> --- a/src/include/access/gin_private.h
> +++ b/src/include/access/gin_private.h
> @@ -903,7 +903,7 @@ typedef struct GinEntryAccumulator
> typedef struct
> {
> GinState *ginstate;
> - long allocatedMemory;
> + Size allocatedMemory;
> GinEntryAccumulator *entryallocator;
> uint32 eas_used;
> RBTree *tree;
>
> Are you sure this is safe, Teodor? I don't have time to study the
> patch in detail, but offhand I think that it might have been better to
> make allocatedMemory of type int64, just like the tuplesort.c memory
> accounting variables are post-MaxAllocHuge. It's not obvious to me
> that this variable isn't allowed to occasionally become negative, just
> like in tuplesort.c. It looks like that *might* be true -- ginbulk.c
> may let allocatedMemory go negative for a period, which would now be
> broken.
It could not be negative - subtruction is doing only around repalloc call, in
all other places it only grows.
>
> If you did make this exact error, you would not be the first. If it
> isn't actually broken, perhaps you should still make this change,
> simply on general principle. I'd like to hear other opinions on that,
> though.
It could be an int64 without any regressions or problems. I choose Size type
because variable allocatedMemory actually stores a size of piece of memory and
it's the same type as returned by GetMemoryChunkSpace()
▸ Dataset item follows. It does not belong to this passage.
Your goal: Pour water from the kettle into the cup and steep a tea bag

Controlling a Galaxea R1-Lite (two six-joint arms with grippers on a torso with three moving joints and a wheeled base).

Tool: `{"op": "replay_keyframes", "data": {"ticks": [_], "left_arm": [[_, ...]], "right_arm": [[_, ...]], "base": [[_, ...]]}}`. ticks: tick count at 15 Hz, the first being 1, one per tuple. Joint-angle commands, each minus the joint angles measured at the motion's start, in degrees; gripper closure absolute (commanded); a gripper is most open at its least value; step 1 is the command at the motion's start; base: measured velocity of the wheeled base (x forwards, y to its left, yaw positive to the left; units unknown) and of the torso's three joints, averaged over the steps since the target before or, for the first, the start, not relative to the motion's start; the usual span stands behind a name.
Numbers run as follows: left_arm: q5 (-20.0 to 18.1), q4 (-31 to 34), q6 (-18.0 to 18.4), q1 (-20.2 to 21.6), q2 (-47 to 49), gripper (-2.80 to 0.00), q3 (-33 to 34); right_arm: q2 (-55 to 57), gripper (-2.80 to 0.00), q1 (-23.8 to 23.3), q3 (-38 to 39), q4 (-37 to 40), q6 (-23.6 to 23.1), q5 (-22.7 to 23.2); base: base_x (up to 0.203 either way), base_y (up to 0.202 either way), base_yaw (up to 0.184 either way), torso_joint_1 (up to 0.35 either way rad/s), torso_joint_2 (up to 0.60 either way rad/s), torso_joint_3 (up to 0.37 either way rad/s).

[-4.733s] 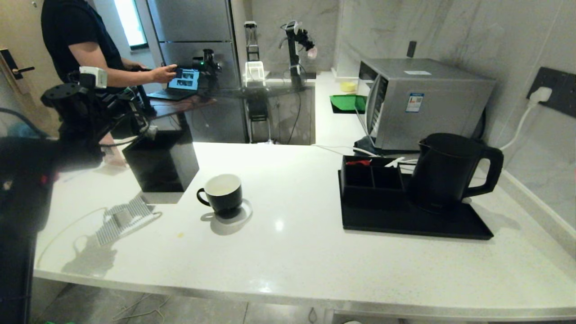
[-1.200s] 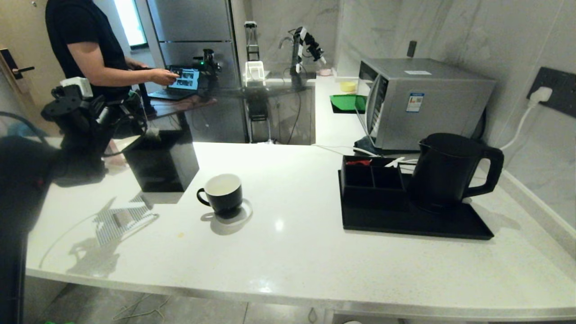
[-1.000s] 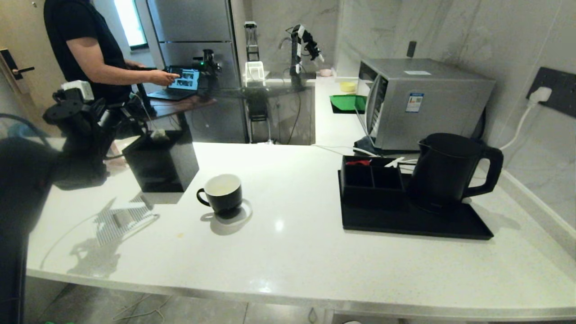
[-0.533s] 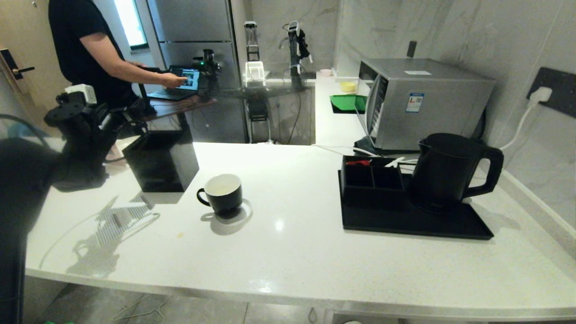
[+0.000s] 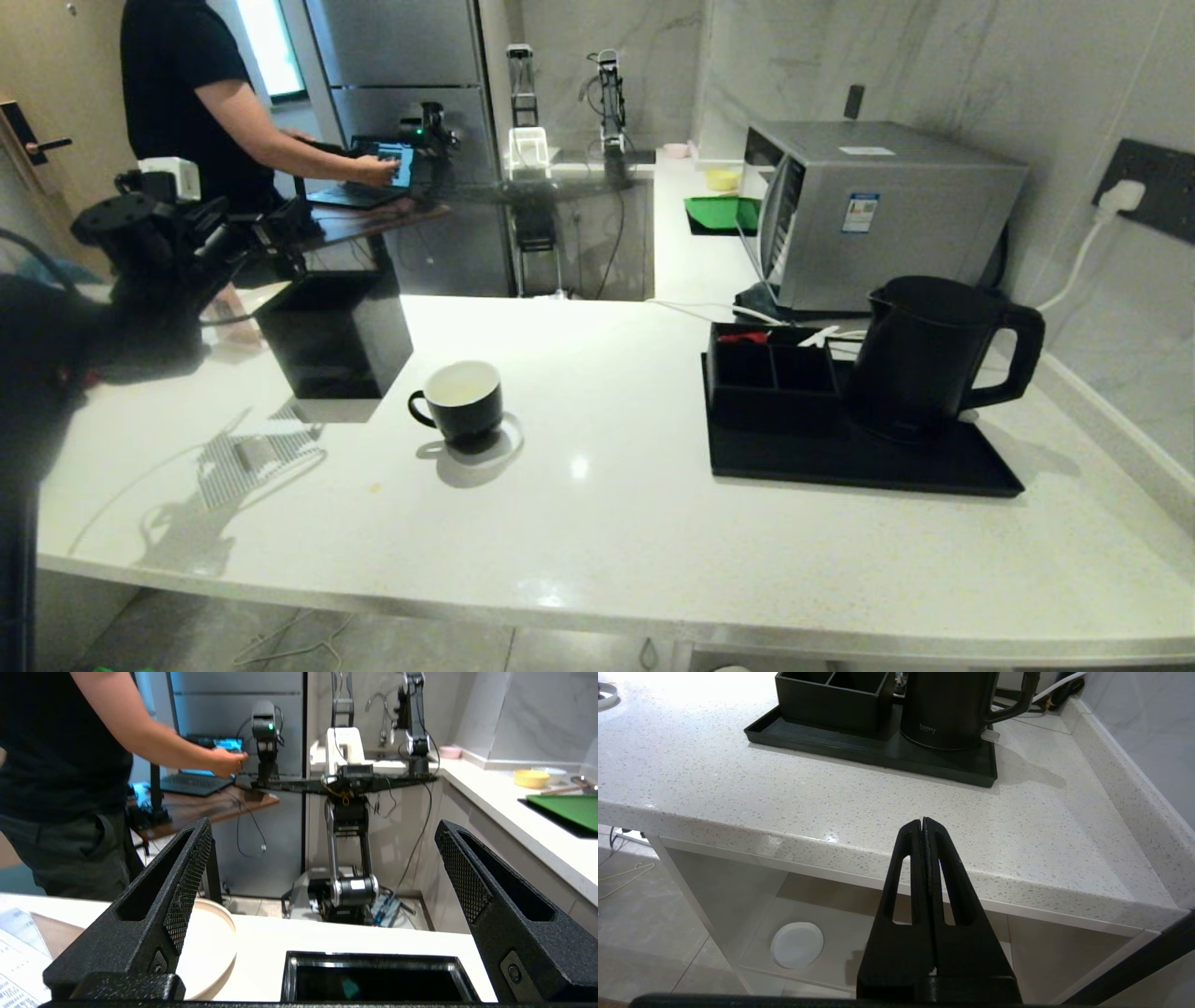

AFAIK, size_t type (type Size is a just typedef alias) is a part of C99 and it
should be unsigned and large enough to store size of any chunk of avaliable RAM.
And it at least twice larger than allowed all memory-related GUC variables.
I don't see a reason to use int64 except, may be, general practice in pgsql. But
then why we keep Size type - let us just use int64.